クルワッハの毒ガスは、プロパンガスのような可燃性の物質だったのだ。
とにかく、火系の魔法はダメだ。
坑道全体が爆発したりはしなかったものの、魔法の使用者を中心に強烈な爆発が起こってしまった。
オレは火ダルマになったファロンに駆け寄った。
両手から水を作り出し、消火につとめる。
「ファロン、大丈夫か!?」
火傷はすぐに再生したが、ファロンの服はボロボロになってしまっている。とくに上半身がひどい。おそらく、魔法で作っていた酸素が爆発の威力を高めたのだろう。ほんの一瞬だったが、激しい爆発だった。
しかしファロンは自分のことなど歯牙にもかけず、クルワッハをじっと見つめていた。
その視線は獲物を狙う猛獣のように鋭く、あらためて彼女が獣人であることを、オレに思い出させていた。
ファロンと同じく、クルワッハの体もわずかに焼け、再生が始まっていた。
離れていた分、弱い炎をくらっただけなのに、このダメージ。クルワッハに火が有効なのは間違いないようだ。
「ディニッサ様、火は効くよ。ファロンが片付けるから、みんな離れてて」
「ダメじゃ。もう火は使ってはならん」
「……どうして?」
「爆発で坑道が潰れるおそれがあるからじゃ」
ファロンは不満気だ。
しかしオレの言う危険は理解できたようで、それ以上言い募ってはこなかった。
……正直に言うと、オレの言葉には嘘があった。
あれだけの爆発で、坑道の毒ガスが一斉に燃え上がらなかったのだ。クルワッハの毒ガスは可燃性ではあるが、広範囲に誘爆する性質ではないと考えられる。

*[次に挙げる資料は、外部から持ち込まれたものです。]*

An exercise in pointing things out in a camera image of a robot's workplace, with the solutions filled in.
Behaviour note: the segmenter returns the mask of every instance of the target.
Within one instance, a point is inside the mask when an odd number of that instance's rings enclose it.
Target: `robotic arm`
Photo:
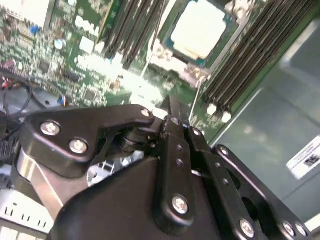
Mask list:
[[[312,238],[227,147],[207,145],[179,102],[161,108],[163,121],[139,105],[26,118],[12,168],[55,220],[48,240]],[[88,186],[91,165],[136,150],[145,158]]]

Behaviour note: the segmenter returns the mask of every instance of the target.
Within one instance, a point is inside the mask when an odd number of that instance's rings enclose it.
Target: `black bracket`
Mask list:
[[[195,219],[195,196],[189,144],[185,142],[179,102],[171,98],[161,130],[160,157],[153,216],[160,228],[178,235]]]
[[[108,149],[122,130],[149,127],[155,118],[140,105],[101,108],[71,108],[35,113],[24,122],[20,144],[24,152],[40,164],[66,178],[79,178],[87,173],[97,154],[98,142],[106,139]],[[59,131],[48,135],[42,124],[53,123]],[[83,153],[71,151],[72,140],[86,144]]]
[[[237,188],[221,157],[213,155],[204,136],[189,127],[186,135],[192,147],[192,168],[199,169],[209,195],[211,207],[219,219],[220,232],[225,239],[260,239]]]

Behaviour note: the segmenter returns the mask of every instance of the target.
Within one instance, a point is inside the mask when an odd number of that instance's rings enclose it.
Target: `ram slot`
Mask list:
[[[250,47],[250,38],[255,35],[259,29],[261,30],[263,25],[267,23],[268,19],[273,17],[273,14],[281,5],[280,1],[272,2],[268,4],[262,11],[258,19],[255,21],[253,26],[249,29],[248,33],[244,36],[243,40],[240,42],[239,46],[236,48],[234,53],[226,61],[223,68],[214,78],[212,84],[208,87],[205,92],[205,97],[212,99],[216,96],[216,92],[220,89],[221,85],[224,84],[226,79],[222,79],[223,75],[228,75],[233,70],[233,64],[235,64],[240,58],[240,56]]]
[[[122,60],[123,68],[128,69],[139,53],[143,42],[146,40],[148,33],[151,34],[152,29],[156,25],[157,17],[160,16],[161,0],[151,0],[148,8],[144,8],[142,14],[139,16],[139,24],[137,28],[132,31],[131,39],[128,40],[124,47],[124,57]]]
[[[246,76],[244,76],[245,79],[248,79],[247,81],[243,82],[235,92],[233,92],[232,95],[229,95],[228,98],[224,99],[224,105],[233,106],[236,101],[239,99],[239,97],[245,92],[247,87],[253,82],[253,80],[257,77],[259,72],[263,69],[263,67],[268,63],[271,59],[271,57],[277,53],[279,48],[282,46],[282,44],[286,41],[287,37],[293,32],[293,30],[298,26],[300,23],[300,20],[307,15],[309,10],[314,6],[316,1],[306,1],[305,7],[296,8],[299,9],[296,12],[299,13],[298,15],[292,16],[292,20],[289,24],[287,24],[287,27],[282,29],[282,32],[273,40],[273,43],[268,47],[264,54],[267,55],[267,58],[265,56],[262,56],[260,60],[256,61],[254,66],[252,67],[251,71],[248,71],[246,73]]]
[[[115,26],[113,26],[111,34],[109,39],[106,40],[106,48],[105,48],[105,52],[106,52],[106,57],[108,58],[109,55],[112,56],[113,55],[113,51],[114,51],[114,45],[117,42],[119,35],[125,25],[125,22],[129,16],[129,12],[132,9],[133,6],[133,2],[132,0],[124,0],[119,13],[116,16],[116,20],[115,20]]]
[[[221,98],[226,96],[227,92],[232,94],[230,92],[232,91],[232,86],[239,85],[237,80],[239,79],[238,76],[242,73],[243,68],[245,68],[250,61],[256,61],[257,57],[259,57],[261,54],[261,49],[263,50],[263,48],[268,46],[270,37],[273,36],[271,33],[277,30],[279,24],[283,24],[283,20],[286,18],[283,18],[283,16],[288,13],[288,7],[293,5],[293,0],[289,1],[291,2],[288,4],[282,4],[280,8],[277,8],[277,11],[274,12],[272,17],[265,22],[265,25],[263,25],[260,31],[251,36],[251,41],[249,41],[247,44],[243,54],[239,56],[238,61],[234,62],[234,65],[232,65],[233,67],[230,69],[230,71],[225,73],[224,76],[221,76],[224,84],[221,84],[220,88],[215,90],[215,100],[217,102],[220,102]]]
[[[125,23],[125,27],[119,36],[119,40],[114,46],[115,52],[123,54],[122,50],[124,45],[126,44],[128,38],[132,34],[132,29],[137,24],[141,11],[145,5],[147,0],[135,0],[133,10],[130,12],[130,16],[127,18],[127,22]]]

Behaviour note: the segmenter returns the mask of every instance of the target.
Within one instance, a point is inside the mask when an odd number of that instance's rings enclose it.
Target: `metal shaft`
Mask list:
[[[193,104],[192,104],[192,108],[191,108],[191,111],[190,111],[189,122],[191,121],[192,115],[194,114],[194,110],[195,110],[195,106],[196,106],[196,103],[197,103],[197,100],[198,100],[198,96],[199,96],[200,88],[201,88],[201,85],[202,85],[202,81],[203,81],[203,79],[200,78],[198,80],[198,82],[196,83],[196,86],[195,86],[197,88],[197,91],[196,91],[195,98],[194,98],[194,101],[193,101]]]

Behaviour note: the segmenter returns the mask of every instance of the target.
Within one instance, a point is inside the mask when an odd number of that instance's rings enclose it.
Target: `silver screw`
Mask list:
[[[145,117],[150,117],[150,112],[147,110],[147,109],[142,109],[141,110],[141,113],[143,116]]]
[[[175,125],[179,125],[179,120],[176,119],[175,117],[171,118],[171,121],[172,121]]]
[[[242,231],[244,232],[245,235],[247,235],[249,238],[253,238],[255,236],[255,231],[253,229],[253,227],[251,226],[251,224],[245,220],[245,219],[241,219],[240,220],[240,227],[242,229]]]
[[[79,139],[72,140],[69,144],[70,150],[76,154],[83,154],[87,151],[87,144]]]
[[[60,127],[53,122],[45,122],[41,124],[40,128],[45,135],[55,136],[60,133]]]
[[[197,129],[194,128],[193,132],[194,132],[195,135],[200,136],[200,132]]]
[[[130,163],[130,162],[128,161],[128,159],[125,158],[125,159],[122,160],[121,165],[122,165],[123,167],[127,167],[127,166],[129,165],[129,163]]]
[[[305,237],[308,236],[306,230],[304,229],[303,226],[301,226],[300,223],[296,223],[295,226],[296,226],[296,229],[299,231],[299,233],[301,233]]]
[[[172,198],[172,205],[179,214],[186,214],[188,212],[187,201],[182,196],[174,196]]]
[[[291,237],[294,237],[294,236],[296,235],[294,229],[292,228],[292,226],[291,226],[289,223],[284,222],[282,225],[283,225],[284,229],[286,230],[286,232],[287,232]]]
[[[221,147],[221,152],[224,154],[224,155],[228,155],[228,150],[225,148],[225,147]]]

ファロンを止めた一番の理由は、彼女を傷つけたくないせいだったのだ。
いくら怪我が治るとはいえ、自爆のような戦い方はさせたくない。
「みな、いったん戻るのじゃ。戦いながらゆっくり後退。もしも洞窟の外までヤツが追ってくるなら、炎の魔法で焼き尽くす」
ファロンとブワーナンが、クルワッハの攻撃を防ぎながら下がってくる。
防御性能は抜群だが、クルワッハの攻撃はたいしたことがない。単純な噛み付き攻撃なので、防御に専念していれば捌くのは容易だ。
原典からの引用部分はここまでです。